Homes are functional machines, although most people don’t consider this factor when designing a new home, or only as a side note. Lets, for a moment, discuss the functional aspects of what humans have to deal with when functioning in a home solely from their point of view, and assume there is a fitting design to solve their daily and weekly tasks in order to save humans the maximum amount of time, thus providing extended opportunities to enjoy life. This is a ‘house as machine’ examination!
Okay, so we wake up to start the day…
There could be an order to what we do, but lets just jump to the actual tasks and list them in no particular order:
- Prepare and Eat Breakfast
- Take a Shower
- Shave, brush teeth and do other bathroom duties, that’s right I said ‘duty’. This can include brushing hair, putting on lotion/powder.
- Get clothing and get dressed
- Associated activities include putting back the tooth brush/paste, soap, shampoo, towel, pajamas, turning on/off lights/vents, warming up water, cleaning shower/tub, cleaning bathroom floor and fixtures, cleaning mirror, and preparing clean clothing for use.
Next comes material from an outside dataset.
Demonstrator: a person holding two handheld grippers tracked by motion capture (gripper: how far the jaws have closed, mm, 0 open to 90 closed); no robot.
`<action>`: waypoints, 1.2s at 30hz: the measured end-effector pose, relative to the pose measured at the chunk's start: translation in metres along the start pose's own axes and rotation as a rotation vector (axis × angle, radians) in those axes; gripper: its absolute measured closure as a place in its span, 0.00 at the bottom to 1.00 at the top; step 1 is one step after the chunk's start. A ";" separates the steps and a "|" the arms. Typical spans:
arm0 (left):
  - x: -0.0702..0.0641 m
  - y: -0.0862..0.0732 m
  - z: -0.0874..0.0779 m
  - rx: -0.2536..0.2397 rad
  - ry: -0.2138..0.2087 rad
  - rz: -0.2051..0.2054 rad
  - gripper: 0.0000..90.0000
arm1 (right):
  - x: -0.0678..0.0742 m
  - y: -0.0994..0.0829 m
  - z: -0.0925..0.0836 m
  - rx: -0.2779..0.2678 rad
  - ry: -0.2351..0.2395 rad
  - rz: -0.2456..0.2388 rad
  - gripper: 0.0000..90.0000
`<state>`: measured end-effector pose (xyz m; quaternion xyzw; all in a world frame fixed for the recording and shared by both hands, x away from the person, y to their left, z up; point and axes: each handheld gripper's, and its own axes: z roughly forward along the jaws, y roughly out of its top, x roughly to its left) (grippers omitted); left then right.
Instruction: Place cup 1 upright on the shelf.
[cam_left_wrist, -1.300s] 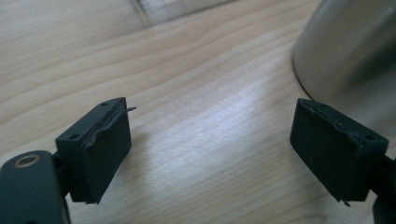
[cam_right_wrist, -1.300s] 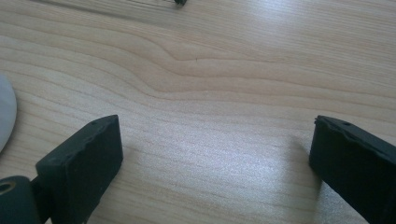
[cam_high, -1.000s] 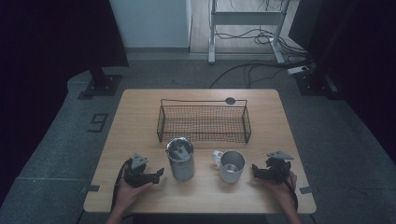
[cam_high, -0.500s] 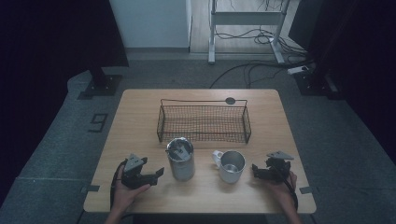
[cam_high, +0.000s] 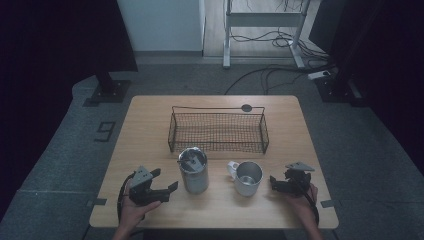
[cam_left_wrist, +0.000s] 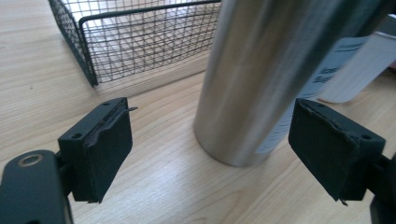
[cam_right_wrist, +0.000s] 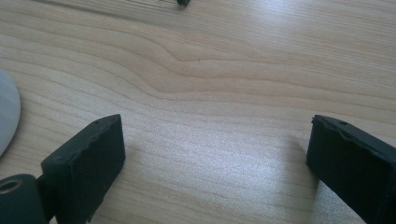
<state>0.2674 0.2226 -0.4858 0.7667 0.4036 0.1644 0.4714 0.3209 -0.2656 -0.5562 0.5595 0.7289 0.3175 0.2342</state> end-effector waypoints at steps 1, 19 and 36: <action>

With early morning duties, all which consume our precious daily allotted time, results in the fact that most people would like to see these activities done as efficiently as possible, so that there is time to get on with the day and enjoy life. And it’s expected that after this morning transition from our deepest restful sleep that we will be alert and look awake, as appearances do affect the effort we put into this routine, and ‘put together’ perfectly (as in, put together in a way that represents what our state of mind is, and what human activity we are about to embark on). This transitional period in our life makes being a human a challenge, and did I mention coffee, a run or something to get our blood flowing?
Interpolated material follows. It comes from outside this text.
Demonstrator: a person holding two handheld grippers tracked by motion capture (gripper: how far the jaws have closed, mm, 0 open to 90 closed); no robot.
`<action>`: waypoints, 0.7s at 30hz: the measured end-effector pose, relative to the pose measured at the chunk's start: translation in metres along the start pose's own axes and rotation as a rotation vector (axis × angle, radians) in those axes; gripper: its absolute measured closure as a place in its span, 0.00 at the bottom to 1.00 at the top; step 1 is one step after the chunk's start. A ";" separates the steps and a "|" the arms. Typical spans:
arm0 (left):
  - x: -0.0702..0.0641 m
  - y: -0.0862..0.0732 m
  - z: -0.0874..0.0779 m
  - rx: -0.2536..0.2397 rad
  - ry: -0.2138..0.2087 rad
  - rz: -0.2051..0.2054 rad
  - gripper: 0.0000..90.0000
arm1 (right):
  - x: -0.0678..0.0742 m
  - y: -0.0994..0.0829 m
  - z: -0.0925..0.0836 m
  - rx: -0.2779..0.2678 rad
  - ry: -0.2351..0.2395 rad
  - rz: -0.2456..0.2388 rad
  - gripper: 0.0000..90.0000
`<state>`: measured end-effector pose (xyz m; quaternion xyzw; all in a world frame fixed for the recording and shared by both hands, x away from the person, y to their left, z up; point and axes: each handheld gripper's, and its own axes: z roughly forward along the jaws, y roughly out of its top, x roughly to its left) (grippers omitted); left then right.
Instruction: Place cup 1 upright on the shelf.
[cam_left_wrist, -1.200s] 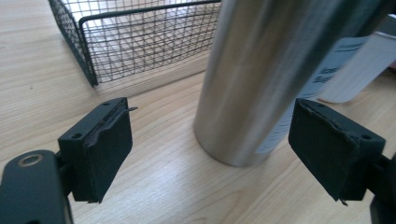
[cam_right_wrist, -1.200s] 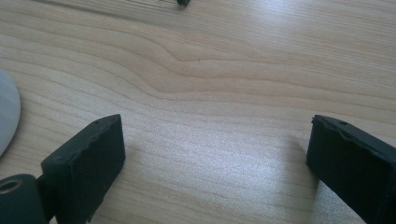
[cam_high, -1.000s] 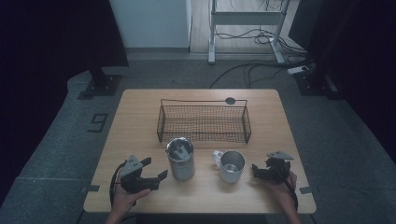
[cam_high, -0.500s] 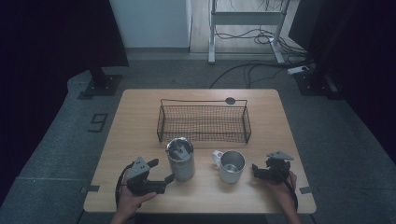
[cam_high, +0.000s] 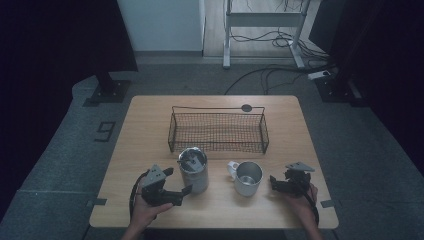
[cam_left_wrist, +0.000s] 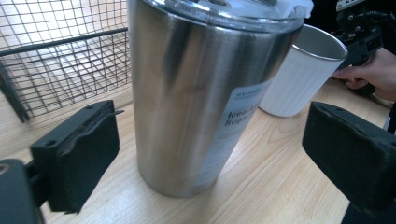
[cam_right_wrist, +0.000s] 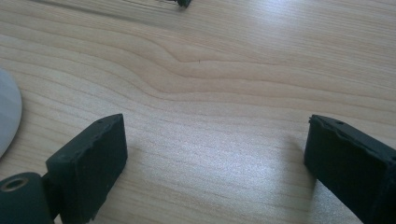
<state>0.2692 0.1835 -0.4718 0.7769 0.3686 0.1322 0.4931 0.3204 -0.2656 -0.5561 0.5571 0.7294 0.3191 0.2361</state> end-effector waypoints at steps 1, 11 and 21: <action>0.000 0.002 0.003 -0.006 -0.002 -0.003 0.02 | 0.000 0.000 0.000 0.000 0.000 0.000 0.07; 0.000 0.010 0.012 -0.014 -0.008 0.008 0.00 | 0.000 0.000 0.000 0.000 0.000 0.000 0.07; 0.002 0.012 0.028 0.004 -0.019 0.010 0.00 | 0.000 0.000 0.000 -0.001 0.000 0.000 0.07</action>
Then imagine this: we wake up and push a ‘morning prepare button’. The water is preheated, our tools for bathroom activities are arranged on the sink, the lights/vents prepare themselves for our arrival. Further, as we enter the bathroom there is a place where we put our pajamas that ushers them to the laundry, the shower starts and we step in. Upon completion there’s a warm towel reaching out to us for our use. Our cloths are arranged in a way for easy access for quick dressing after the shower. During the entire exchange breakfast, based on a menu we prepared is, well, preparing itself in the kitchen and has delivered itself in the time we take to finish our bathroom duties and get dress. Meal, ready for consumption, invites us to sit down, with the news on the tube or perhaps some background music, heck whatever our ideal morning desires.
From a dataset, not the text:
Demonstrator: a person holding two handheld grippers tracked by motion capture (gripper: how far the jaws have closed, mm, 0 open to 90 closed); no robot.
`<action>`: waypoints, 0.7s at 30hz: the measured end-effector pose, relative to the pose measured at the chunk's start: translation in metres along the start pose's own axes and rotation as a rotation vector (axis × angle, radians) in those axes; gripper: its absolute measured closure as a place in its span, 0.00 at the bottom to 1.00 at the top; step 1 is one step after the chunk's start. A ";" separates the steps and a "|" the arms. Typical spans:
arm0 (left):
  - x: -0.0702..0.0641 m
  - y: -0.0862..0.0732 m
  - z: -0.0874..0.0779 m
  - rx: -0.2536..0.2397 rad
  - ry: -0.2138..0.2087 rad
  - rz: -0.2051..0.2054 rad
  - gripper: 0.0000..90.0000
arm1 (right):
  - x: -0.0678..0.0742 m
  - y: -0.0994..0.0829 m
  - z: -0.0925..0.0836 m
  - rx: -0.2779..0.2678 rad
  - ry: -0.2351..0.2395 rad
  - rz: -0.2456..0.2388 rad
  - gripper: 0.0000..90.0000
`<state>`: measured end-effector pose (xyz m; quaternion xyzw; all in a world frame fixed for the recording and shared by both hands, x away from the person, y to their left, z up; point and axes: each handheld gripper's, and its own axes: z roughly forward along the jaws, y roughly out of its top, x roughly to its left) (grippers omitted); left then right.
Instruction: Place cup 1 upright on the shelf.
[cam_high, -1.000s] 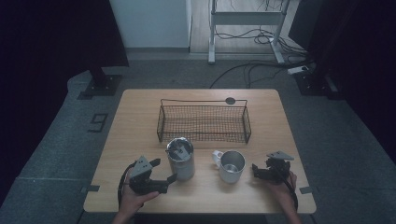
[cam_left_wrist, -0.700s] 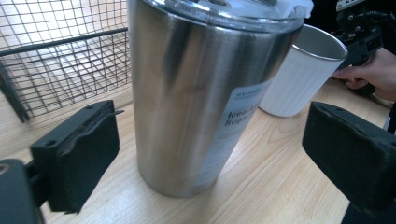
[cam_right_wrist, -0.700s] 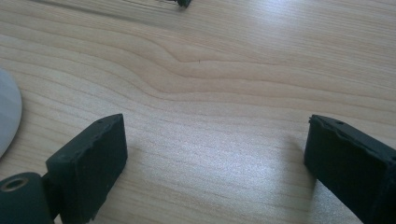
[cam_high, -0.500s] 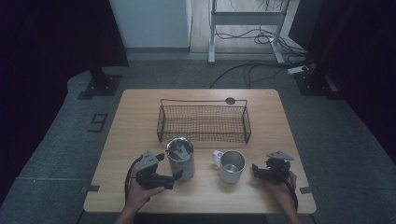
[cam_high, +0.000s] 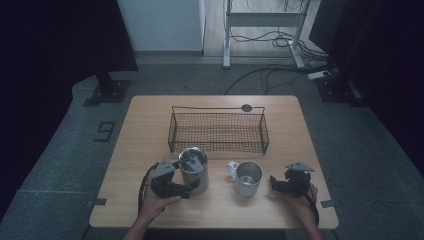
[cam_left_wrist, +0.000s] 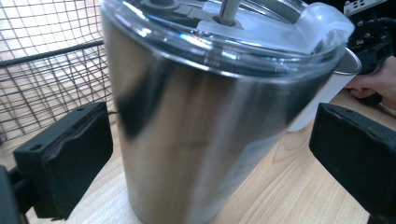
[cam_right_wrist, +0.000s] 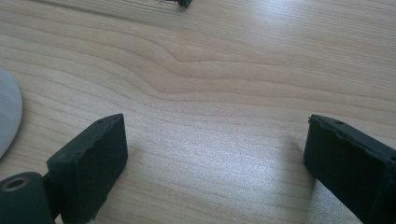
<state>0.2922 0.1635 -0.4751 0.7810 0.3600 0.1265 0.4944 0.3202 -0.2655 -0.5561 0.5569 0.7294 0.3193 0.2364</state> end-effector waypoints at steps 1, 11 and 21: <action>0.000 0.000 0.000 0.000 0.000 0.000 0.00 | 0.000 0.000 0.000 0.000 0.000 0.000 0.07; 0.002 0.003 0.013 -0.030 0.018 -0.001 0.00 | 0.000 -0.001 -0.001 -0.001 -0.002 0.004 0.08; 0.003 0.001 0.020 -0.057 0.015 0.010 0.01 | 0.000 -0.001 -0.001 -0.001 -0.002 0.004 0.08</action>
Admittedly this sounds like a fiction, but there are things we can do in our design of home to incorporate the functionality of every day living, as we already do. Certainly keeping towels near the shower, or providing a laundry chute, and perhaps locating a walk-in closet between the bathroom and bedroom. Certainly we could provide means for individuals to arrange their ‘bathroom tools’ easily on the countertop, and make it easy to put them away, and set programming on lights, coffee pots and other items to help smooth over the somewhat complicated process of making one presentable.
Besides this morning routine, or for that matter the routine we take to make our way to bed, there are other functional elements that could and should be incorporated into every home. Often ignored and forgotten, they can help take the edge off our time absorbing duties allowing us to be more efficient and thus save time, but more importantly help us leverage our day into something more productive. I mean can you imagine if 10 minutes was saved on every adult’s day in America, it would amount to 2.5 days found per person per year, and a whopping 250 million extra days for the country’s productivity, health and better community living (assuming 100M adults).
When overwhelmed by too many things, one can loose time to be with family, take a walk to the park, to enjoy a quality life, all which contribute to being healthy. By shaving down ‘duties-time’, by designing the functional home-machines, we can improve our own lives. For those who can’t afford to live in efficiently designed functional dwellings, life is a little harder every day of every year. This affects the time parents can spend with children, or take care of themselves and feel happy about their life.
The current standards for home design are weak. We accept inefficient layouts that have real life consequences. In a city like New York there can be as many as 75% or 6 million people accepting layouts that were conceived in the 1940’s or 50’s. It is time we establish a minimum standard and evolves into a new prototype for apartments and homes of all sizes, so that we can get more life, of the good quality type, out of our relatively short life spans.